[Data extracted from a collection]
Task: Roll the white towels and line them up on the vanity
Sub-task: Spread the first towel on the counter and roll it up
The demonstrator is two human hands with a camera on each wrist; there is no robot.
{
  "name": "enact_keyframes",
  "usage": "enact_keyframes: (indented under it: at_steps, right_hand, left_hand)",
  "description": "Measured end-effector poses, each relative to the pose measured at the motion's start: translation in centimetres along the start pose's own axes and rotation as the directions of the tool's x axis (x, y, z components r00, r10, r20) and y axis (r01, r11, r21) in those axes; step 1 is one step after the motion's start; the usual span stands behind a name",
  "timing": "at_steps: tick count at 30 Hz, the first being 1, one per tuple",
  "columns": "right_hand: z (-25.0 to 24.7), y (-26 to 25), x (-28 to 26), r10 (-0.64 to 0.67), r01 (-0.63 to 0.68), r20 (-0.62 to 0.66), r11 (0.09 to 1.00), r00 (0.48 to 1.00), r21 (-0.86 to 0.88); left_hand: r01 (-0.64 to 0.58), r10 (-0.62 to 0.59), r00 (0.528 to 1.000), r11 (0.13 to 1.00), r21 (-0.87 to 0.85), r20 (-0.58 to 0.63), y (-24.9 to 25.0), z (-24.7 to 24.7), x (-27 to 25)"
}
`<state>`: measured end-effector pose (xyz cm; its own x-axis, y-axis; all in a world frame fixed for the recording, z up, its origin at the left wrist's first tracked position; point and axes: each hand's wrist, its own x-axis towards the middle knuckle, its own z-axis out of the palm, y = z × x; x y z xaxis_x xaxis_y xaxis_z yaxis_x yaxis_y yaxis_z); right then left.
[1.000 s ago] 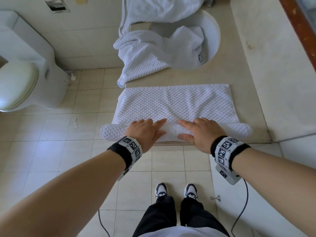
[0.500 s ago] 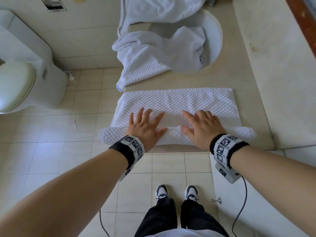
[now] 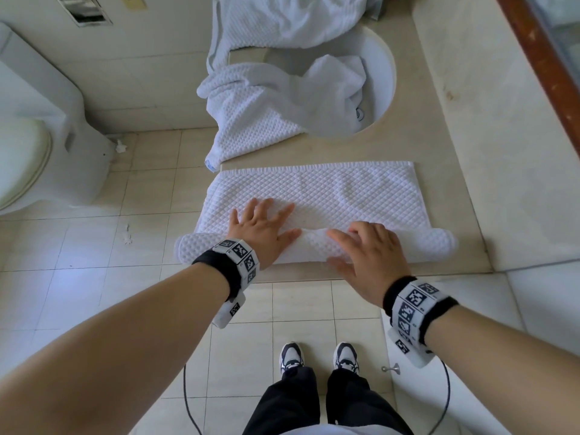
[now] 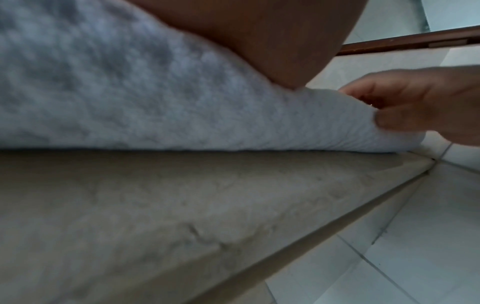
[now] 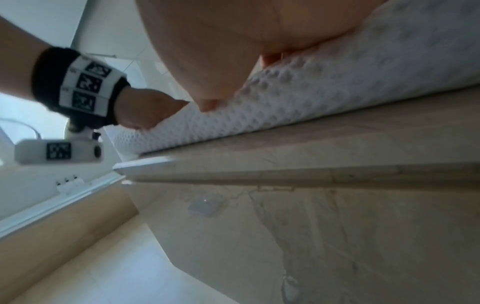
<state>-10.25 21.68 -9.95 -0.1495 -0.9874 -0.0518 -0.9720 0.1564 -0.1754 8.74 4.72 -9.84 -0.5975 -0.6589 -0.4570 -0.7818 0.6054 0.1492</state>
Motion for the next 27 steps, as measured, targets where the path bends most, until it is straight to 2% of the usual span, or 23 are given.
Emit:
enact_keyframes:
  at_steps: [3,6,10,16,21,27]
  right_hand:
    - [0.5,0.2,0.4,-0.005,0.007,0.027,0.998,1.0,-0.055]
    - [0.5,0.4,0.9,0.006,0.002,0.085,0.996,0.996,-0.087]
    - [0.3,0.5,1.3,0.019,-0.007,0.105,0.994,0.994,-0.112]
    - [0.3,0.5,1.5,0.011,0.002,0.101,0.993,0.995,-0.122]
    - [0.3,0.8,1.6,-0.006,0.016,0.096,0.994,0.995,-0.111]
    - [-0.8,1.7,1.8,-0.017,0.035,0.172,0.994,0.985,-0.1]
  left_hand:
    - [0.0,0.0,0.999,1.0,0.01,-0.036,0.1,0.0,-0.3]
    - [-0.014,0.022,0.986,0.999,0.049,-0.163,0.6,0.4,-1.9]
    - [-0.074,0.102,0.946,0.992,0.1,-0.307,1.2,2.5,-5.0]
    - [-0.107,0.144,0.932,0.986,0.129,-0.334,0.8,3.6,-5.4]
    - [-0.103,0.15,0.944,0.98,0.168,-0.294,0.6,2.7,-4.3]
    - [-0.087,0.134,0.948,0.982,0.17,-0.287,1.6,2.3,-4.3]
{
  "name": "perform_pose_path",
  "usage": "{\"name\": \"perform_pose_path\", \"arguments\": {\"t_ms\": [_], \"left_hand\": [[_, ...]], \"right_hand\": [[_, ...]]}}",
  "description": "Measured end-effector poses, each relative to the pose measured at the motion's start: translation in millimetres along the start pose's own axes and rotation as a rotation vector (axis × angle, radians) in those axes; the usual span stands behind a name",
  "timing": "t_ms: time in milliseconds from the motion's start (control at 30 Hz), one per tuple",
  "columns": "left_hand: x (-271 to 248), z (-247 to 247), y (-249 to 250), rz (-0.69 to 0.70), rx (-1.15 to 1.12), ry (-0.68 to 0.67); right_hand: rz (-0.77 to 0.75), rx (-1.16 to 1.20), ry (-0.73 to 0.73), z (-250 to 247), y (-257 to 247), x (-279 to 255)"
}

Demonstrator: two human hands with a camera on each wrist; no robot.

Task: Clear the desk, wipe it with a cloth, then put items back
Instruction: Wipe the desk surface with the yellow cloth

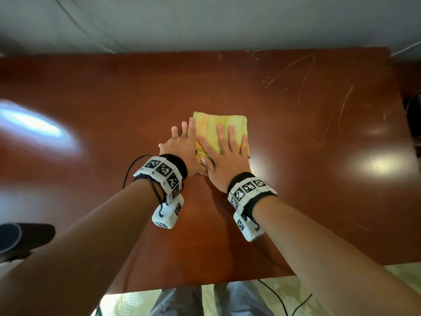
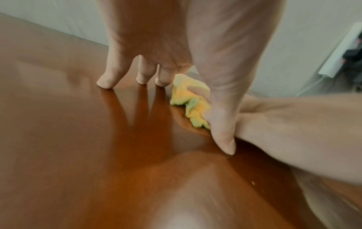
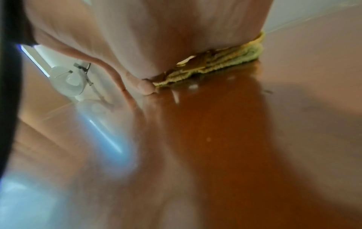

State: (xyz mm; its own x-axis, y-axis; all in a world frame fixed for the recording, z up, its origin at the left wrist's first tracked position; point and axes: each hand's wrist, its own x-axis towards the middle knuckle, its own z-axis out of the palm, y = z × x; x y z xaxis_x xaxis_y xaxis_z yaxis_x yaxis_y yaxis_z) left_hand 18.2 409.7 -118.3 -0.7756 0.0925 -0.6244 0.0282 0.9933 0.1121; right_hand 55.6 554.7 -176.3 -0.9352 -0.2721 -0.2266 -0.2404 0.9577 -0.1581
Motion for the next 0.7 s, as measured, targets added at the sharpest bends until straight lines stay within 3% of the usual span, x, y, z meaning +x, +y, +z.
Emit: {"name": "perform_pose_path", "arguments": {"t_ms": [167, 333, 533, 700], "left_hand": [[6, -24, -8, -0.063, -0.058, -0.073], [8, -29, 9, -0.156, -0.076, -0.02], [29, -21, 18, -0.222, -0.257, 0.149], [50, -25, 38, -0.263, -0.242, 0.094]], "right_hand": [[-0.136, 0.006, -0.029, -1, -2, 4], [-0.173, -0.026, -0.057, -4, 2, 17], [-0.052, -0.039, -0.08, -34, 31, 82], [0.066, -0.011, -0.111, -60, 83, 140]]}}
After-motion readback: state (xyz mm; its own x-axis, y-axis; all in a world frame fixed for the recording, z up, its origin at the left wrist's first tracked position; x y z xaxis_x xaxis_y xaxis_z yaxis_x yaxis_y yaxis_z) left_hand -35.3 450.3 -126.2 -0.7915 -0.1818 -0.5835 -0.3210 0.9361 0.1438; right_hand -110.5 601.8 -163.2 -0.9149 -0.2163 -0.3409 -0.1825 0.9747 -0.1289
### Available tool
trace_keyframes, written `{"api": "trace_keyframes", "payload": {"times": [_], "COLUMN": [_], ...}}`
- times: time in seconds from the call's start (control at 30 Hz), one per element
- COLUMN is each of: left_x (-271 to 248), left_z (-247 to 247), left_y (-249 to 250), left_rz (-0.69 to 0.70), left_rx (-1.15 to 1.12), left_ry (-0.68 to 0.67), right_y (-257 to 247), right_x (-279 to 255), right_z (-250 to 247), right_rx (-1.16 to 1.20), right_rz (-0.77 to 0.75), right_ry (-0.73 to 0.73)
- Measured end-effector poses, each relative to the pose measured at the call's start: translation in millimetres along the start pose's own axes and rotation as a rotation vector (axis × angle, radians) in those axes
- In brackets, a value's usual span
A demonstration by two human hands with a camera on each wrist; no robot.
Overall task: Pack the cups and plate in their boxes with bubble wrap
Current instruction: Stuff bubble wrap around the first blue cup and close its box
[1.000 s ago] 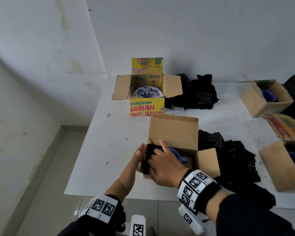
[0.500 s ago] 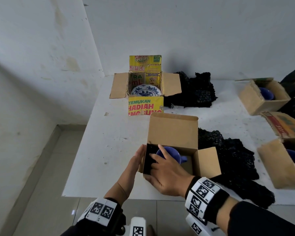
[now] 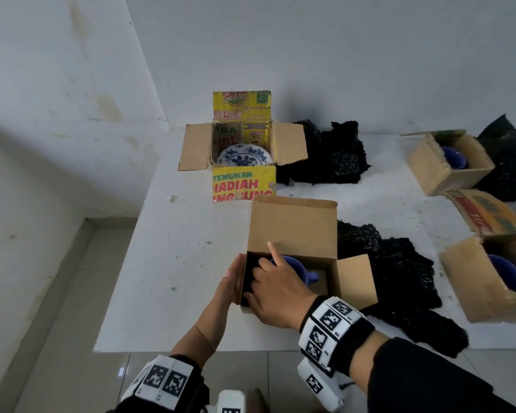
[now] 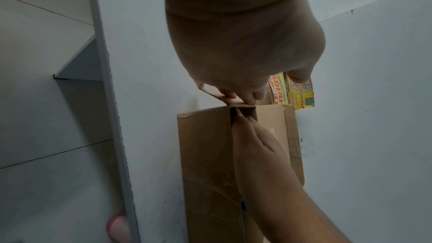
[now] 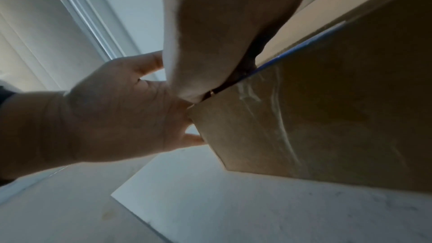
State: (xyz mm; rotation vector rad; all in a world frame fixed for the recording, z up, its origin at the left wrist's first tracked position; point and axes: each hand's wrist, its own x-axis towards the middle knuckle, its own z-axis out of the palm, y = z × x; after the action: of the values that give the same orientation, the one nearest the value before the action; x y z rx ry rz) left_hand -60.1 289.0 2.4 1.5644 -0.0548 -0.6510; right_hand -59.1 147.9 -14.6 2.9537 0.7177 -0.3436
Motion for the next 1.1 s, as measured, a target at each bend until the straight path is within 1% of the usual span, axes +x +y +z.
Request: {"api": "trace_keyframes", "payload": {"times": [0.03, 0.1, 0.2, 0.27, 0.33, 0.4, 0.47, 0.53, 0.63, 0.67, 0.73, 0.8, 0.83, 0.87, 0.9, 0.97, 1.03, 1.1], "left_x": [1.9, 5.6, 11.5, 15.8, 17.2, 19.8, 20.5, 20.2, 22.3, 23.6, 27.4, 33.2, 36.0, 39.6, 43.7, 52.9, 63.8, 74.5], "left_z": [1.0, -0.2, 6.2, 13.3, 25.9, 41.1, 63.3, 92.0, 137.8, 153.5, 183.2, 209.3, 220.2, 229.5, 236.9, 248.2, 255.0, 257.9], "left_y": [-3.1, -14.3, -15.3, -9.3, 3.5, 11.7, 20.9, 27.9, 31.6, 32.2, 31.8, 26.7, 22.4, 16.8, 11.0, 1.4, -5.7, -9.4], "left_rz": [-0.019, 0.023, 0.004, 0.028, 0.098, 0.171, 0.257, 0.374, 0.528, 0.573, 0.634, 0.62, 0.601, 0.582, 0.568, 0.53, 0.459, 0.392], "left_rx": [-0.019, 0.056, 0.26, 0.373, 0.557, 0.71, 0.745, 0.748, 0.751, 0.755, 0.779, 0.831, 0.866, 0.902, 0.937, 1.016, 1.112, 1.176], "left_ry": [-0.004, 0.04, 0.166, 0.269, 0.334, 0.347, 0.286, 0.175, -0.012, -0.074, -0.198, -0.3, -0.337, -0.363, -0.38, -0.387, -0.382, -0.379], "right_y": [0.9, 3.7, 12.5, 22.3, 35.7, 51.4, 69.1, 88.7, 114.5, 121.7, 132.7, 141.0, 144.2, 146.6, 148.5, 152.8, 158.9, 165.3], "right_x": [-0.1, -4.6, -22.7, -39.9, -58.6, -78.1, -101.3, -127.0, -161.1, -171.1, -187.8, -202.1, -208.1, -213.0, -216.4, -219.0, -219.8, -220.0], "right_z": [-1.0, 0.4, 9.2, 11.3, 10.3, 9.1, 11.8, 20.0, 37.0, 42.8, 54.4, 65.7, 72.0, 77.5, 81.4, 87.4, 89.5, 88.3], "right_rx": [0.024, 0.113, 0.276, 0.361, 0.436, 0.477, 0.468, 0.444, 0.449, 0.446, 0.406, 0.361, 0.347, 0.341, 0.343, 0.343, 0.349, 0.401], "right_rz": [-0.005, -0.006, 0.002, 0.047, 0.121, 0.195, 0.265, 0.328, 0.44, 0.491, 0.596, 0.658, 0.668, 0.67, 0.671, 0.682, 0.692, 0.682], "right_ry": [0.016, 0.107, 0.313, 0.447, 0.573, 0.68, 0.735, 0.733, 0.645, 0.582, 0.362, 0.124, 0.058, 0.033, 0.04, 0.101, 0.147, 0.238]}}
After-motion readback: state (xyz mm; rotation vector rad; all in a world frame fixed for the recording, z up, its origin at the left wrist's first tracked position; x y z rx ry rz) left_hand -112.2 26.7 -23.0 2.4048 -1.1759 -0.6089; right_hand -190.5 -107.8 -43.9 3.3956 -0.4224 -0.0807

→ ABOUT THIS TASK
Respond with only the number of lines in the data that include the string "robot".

→ ANSWER BOX
3